Stored data
----

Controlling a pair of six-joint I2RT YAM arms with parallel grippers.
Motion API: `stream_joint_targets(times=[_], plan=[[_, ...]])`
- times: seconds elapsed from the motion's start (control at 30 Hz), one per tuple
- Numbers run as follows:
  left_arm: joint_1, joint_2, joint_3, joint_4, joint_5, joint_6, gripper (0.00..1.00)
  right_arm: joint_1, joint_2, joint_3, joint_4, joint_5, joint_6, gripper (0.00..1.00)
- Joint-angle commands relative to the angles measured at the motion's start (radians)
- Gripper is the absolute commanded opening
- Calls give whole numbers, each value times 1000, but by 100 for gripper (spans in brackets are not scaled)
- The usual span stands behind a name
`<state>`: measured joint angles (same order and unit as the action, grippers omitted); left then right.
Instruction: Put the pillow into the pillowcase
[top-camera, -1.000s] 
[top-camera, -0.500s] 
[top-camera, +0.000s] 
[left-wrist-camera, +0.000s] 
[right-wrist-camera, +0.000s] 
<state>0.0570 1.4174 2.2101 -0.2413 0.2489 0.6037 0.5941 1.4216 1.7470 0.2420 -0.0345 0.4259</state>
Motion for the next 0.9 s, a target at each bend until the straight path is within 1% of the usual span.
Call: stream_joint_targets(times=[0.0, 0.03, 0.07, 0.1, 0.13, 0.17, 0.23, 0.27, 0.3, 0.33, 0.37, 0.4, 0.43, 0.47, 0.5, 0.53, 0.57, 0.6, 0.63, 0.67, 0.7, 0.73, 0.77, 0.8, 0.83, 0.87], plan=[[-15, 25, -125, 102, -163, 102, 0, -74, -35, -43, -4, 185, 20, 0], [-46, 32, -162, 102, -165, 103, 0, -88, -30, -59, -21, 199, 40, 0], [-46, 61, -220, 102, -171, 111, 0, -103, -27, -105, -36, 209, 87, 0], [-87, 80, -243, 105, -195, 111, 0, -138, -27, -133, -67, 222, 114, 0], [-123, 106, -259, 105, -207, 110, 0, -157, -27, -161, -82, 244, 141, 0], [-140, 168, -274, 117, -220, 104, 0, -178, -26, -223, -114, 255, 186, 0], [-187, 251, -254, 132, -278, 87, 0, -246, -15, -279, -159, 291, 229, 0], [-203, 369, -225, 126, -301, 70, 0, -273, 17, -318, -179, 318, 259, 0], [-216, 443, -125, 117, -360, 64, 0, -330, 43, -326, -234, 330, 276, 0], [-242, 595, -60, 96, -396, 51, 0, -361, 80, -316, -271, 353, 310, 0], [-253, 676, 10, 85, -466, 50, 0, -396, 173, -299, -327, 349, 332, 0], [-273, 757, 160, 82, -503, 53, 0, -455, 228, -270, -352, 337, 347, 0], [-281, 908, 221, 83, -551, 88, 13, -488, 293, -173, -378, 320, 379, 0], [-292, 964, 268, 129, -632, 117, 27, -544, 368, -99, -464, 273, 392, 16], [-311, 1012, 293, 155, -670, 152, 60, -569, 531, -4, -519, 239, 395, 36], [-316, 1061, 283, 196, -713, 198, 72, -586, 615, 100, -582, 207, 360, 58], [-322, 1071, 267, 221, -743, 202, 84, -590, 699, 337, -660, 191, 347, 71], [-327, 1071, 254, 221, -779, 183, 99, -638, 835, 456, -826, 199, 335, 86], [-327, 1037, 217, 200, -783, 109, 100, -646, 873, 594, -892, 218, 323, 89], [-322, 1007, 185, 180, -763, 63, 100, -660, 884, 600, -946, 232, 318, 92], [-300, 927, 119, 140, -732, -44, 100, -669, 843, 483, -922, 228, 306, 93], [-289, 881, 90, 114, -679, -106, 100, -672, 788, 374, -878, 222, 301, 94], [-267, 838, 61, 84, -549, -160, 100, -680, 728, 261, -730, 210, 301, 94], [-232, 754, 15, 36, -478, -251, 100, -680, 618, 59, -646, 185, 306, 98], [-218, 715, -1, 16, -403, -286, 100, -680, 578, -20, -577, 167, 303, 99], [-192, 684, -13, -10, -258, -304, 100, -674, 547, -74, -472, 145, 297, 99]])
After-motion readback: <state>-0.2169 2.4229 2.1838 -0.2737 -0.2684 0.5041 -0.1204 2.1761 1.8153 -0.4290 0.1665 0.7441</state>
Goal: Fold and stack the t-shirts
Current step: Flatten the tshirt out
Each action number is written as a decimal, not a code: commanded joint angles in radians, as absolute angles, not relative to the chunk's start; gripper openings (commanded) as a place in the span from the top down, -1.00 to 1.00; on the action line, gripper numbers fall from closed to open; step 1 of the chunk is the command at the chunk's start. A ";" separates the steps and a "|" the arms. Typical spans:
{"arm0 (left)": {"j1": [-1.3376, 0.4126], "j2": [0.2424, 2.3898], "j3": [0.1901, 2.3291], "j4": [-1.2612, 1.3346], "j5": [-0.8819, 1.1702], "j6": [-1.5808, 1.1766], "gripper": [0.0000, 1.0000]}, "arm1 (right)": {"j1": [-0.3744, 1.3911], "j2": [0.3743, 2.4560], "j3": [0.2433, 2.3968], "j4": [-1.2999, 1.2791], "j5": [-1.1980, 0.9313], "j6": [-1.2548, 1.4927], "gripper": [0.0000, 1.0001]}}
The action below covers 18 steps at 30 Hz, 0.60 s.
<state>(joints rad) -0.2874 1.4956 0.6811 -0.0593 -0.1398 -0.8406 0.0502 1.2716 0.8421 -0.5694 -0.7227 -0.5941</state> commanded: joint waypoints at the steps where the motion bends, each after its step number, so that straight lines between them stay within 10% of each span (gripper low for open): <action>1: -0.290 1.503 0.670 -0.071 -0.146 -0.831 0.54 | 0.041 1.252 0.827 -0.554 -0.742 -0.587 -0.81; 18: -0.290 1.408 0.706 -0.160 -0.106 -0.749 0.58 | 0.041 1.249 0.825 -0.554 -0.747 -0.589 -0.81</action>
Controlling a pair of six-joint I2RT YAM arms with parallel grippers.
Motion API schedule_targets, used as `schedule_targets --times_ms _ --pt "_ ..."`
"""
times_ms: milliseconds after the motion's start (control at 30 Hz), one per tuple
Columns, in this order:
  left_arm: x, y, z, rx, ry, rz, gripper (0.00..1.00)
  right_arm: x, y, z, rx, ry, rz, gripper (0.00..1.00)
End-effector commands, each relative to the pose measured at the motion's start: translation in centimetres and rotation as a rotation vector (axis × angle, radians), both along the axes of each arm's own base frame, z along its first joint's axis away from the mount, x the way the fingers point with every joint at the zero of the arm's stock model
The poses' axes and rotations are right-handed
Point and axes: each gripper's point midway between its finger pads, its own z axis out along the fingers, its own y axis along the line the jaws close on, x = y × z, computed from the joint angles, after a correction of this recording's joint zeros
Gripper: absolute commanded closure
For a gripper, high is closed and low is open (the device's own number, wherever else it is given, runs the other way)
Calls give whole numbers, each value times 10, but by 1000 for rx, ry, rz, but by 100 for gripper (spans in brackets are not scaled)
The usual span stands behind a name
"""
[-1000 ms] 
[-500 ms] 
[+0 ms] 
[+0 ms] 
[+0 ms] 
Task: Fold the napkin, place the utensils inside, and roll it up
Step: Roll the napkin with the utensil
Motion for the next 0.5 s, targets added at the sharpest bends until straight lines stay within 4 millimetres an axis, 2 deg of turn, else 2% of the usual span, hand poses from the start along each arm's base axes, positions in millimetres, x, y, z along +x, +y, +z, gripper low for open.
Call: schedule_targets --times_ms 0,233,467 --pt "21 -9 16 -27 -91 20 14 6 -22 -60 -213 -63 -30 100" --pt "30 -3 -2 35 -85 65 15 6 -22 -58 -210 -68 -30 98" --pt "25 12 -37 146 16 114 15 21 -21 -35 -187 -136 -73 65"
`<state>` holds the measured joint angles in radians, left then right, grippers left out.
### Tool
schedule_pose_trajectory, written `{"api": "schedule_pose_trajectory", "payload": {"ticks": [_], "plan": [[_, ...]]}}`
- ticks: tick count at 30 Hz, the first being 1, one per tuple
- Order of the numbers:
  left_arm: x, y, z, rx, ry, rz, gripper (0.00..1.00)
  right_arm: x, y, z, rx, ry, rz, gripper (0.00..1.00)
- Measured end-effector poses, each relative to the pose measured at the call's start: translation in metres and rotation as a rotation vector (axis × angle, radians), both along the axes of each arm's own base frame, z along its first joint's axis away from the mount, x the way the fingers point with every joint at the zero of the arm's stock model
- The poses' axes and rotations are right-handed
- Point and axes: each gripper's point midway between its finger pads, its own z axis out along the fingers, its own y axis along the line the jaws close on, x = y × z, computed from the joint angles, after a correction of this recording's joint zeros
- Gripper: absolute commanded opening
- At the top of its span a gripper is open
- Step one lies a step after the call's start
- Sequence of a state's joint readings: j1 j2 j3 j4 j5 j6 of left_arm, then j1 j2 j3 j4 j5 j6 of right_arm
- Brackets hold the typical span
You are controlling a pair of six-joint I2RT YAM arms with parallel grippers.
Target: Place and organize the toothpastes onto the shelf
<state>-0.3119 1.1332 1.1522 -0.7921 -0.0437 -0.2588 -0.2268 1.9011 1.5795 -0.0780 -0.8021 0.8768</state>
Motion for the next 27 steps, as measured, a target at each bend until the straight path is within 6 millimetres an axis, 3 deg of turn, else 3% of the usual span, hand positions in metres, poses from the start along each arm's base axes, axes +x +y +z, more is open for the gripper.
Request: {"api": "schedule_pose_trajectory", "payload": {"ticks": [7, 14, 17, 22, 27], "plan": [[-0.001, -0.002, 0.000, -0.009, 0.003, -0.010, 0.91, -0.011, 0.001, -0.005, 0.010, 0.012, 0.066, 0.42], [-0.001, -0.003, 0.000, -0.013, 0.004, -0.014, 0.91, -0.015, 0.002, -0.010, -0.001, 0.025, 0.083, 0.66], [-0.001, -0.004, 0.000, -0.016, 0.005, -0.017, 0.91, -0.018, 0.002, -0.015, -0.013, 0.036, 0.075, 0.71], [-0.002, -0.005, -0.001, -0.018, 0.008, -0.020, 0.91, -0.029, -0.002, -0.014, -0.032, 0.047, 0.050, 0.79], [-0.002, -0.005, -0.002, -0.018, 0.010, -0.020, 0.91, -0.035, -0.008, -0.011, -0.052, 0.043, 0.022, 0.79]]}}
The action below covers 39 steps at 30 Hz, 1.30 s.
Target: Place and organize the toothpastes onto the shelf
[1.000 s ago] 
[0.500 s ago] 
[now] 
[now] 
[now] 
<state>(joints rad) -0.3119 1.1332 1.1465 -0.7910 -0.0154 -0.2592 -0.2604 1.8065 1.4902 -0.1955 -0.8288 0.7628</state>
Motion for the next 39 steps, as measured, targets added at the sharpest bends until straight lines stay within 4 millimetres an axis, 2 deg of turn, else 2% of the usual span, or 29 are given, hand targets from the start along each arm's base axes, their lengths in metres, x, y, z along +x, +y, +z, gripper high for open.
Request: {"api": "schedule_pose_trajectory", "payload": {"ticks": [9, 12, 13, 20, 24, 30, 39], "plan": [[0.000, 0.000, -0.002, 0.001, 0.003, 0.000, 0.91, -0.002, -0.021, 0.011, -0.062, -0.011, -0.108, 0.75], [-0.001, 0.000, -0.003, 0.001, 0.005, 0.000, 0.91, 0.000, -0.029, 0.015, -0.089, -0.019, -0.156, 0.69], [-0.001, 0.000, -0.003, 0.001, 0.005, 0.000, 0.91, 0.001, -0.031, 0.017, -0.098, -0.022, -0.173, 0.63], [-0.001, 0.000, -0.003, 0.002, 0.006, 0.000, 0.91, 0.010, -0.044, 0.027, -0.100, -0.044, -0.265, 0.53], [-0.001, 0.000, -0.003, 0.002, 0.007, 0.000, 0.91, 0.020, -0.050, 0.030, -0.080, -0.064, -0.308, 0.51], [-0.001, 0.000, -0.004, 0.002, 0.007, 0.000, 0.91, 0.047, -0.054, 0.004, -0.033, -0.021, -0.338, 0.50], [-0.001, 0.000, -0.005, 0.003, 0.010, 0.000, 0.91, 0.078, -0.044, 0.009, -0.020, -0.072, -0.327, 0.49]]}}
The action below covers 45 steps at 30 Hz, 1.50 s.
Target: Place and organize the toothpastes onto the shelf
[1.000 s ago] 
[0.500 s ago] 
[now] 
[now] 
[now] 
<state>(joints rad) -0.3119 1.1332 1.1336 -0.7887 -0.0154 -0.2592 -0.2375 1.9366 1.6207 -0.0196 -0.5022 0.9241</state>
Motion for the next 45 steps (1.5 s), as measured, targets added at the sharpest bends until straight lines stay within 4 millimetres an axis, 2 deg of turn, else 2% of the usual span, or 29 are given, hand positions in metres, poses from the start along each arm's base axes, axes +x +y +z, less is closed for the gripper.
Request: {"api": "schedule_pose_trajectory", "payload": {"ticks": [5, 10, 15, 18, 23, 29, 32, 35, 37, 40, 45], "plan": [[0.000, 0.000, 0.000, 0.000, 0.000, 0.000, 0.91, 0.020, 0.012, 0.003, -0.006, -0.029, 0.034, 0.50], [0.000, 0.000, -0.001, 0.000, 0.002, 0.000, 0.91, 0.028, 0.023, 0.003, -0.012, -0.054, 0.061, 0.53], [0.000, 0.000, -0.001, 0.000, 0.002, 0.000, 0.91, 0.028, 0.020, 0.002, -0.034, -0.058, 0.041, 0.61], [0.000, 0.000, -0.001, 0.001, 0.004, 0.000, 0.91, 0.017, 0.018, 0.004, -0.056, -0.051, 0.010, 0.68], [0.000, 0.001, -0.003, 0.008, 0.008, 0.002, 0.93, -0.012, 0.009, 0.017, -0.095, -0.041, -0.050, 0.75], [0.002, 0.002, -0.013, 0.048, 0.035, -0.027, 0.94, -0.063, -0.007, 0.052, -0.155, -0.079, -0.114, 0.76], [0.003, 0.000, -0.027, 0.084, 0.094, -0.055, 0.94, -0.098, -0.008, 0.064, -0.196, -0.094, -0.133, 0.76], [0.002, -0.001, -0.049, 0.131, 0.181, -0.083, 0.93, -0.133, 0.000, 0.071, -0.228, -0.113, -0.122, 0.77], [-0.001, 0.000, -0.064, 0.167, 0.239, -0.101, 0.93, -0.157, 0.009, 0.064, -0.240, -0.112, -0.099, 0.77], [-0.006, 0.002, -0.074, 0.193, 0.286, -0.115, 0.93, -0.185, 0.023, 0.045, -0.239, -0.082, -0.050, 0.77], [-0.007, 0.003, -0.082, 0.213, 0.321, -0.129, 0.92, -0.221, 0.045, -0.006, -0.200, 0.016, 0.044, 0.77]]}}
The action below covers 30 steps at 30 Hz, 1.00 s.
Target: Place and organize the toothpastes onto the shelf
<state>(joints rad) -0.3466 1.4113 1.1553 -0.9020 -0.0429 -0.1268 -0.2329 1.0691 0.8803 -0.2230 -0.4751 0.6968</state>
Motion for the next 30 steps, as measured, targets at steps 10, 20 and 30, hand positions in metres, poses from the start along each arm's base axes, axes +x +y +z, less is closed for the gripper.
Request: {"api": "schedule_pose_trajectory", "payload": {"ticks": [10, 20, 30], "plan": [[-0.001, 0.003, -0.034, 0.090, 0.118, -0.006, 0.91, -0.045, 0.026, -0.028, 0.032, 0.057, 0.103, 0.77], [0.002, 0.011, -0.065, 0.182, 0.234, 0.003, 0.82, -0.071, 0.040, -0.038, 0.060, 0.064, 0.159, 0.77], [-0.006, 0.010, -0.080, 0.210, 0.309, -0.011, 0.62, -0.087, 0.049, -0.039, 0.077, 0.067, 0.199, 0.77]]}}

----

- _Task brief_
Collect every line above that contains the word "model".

- _Written solution_
End-effector commands, each relative to the pose measured at the motion's start: translation in centimetres and rotation as a rotation vector (axis × angle, radians), both along the axes of each arm's own base frame, z along its first joint's axis away from the mount, x the way the fingers point with every joint at the zero of the arm's stock model
- Measured end-effector poses, each relative to the pose measured at the call's start: translation in metres and rotation as a rotation vector (axis × angle, radians), both along the axes of each arm's own base frame, z along its first joint's axis away from the mount, x the way the fingers point with every joint at the zero of the arm's stock model

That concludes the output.